M23 soldier stands guard as M23 rebel spokesman Lt Vianney Kazarama makes a speech in Goma Jessica Hatcher/IRIN
M23 soldier stands guard as M23 rebel spokesman Lt Vianney Kazarama makes a speech in Goma (Nov 2012)
Democratic Republic of Congo (DRC) President Joseph Kabila and his Rwandan and Ugandan counterparts, Paul Kagame and Yoweri Museveni, held crisis talks in Uganda a day after rebels captured the eastern DRC town of Goma, amid fears the situation could escalate into a much wider conflict.

Kigali has consistently denied charges - leveled by DRC and a UN panel of experts - that Rwanda provides military backing to the M23 rebels who captured the city, which lies on the Rwandan border and has not been in rebel hands since 2004. Uganda has also denied supporting the rebels.

Threat of a new regional war

The summit followed a UN Security Council demand that M23 immediately withdraw from Goma and refrain from further advances. On 21 November, the group announced plans to march to Kinshasa.

Resolution 2076 also condemned M23’s human rights abuses, including summary executions, gender-based violence and large-scale recruitment of child soldiers. The resolution also imposed targeted sanctions on the group’s leadership.

According to an official summary, during the Security Council meeting in New York, DRC representative Seraphin Ngwej accused Rwanda of “presenting a serious threat to international peace and security in the sub-region, through the threat or the use of force against the territorial integrity of a state.”

Rwanda’s Olivier Nduhungirehe then told the Council his country had been “subjected to rocket attacks from the DRC, resulting in fatalities.”

On 20 November, the International Crisis Group (ICG) declared: “Regional and international actors must now prevent this turning into a new regional war.”

“Long-term solutions will require that the UN Security Council, African Union and International Conference on the Great Lakes Region ensure that peace agreements and stabilization plans no longer remain empty promises. To achieve this, coordinated and unequivocal pressure on the Congolese government and the M23 rebel movement, as well as the latter’s external supporters, is required from international donors and regional actors,” ICG said.

Urging broad talks

The rapid capture of Goma on 20 November came soon after Kabila dismissed the idea of negotiating with M23, saying DRC would only talk to Rwanda.

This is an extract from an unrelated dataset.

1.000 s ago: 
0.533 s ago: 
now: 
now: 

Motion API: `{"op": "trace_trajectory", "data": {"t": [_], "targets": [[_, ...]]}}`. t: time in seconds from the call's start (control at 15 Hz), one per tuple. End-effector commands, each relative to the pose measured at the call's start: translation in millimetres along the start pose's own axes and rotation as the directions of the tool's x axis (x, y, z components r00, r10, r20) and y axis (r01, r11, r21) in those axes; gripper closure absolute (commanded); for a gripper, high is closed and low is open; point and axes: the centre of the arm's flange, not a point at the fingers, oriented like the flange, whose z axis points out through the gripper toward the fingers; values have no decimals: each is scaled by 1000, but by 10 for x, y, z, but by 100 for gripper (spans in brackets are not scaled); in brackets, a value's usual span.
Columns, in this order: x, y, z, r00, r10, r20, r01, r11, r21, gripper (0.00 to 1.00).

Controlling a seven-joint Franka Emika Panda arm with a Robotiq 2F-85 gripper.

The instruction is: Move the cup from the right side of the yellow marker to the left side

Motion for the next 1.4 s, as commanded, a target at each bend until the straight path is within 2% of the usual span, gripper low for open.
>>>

But calls for broad talks are mounting.

“The condemnation and sanctions used to target the M23 leaders is unproductive and prioritizes the military option to continue. Now the rebels have captured Goma and are willing to negotiate; the government should honour this,” Angelo Izama, analyst and a fellow at the Open Society Institute, told IRIN.

Police and civilians listen to an address by M23 spokesman Lt Vianney Kazarama at Goma stadium on 21 November 2012
Photo: Jessica Hatcher/IRIN
Many Goma residents appeared to welcome the rebel takeover
In a 20 November report, the Enough Project’s associate director for research Aaron Hall concurred, writing: “Sanctioning the leadership of M23 alone is not enough. The US should support the United Nations to quickly appoint an envoy to work with the African Union that would create a peace process to include all those actors that perpetually fan the flames of conflict in the region.

“Until the systemic drivers of violence and regional intervention in eastern Congo are addressed, this scenario will just repeat itself on a constant loop,” he added.

Ugandan lawyer and opposition politician Norbert Mao said, “The solution to the conflict is a national broad dialogue in DRC involving all the key stakeholders, whether armed or not. The M23 are fighting because Kabila reneged on an agreement he signed in March 2009.”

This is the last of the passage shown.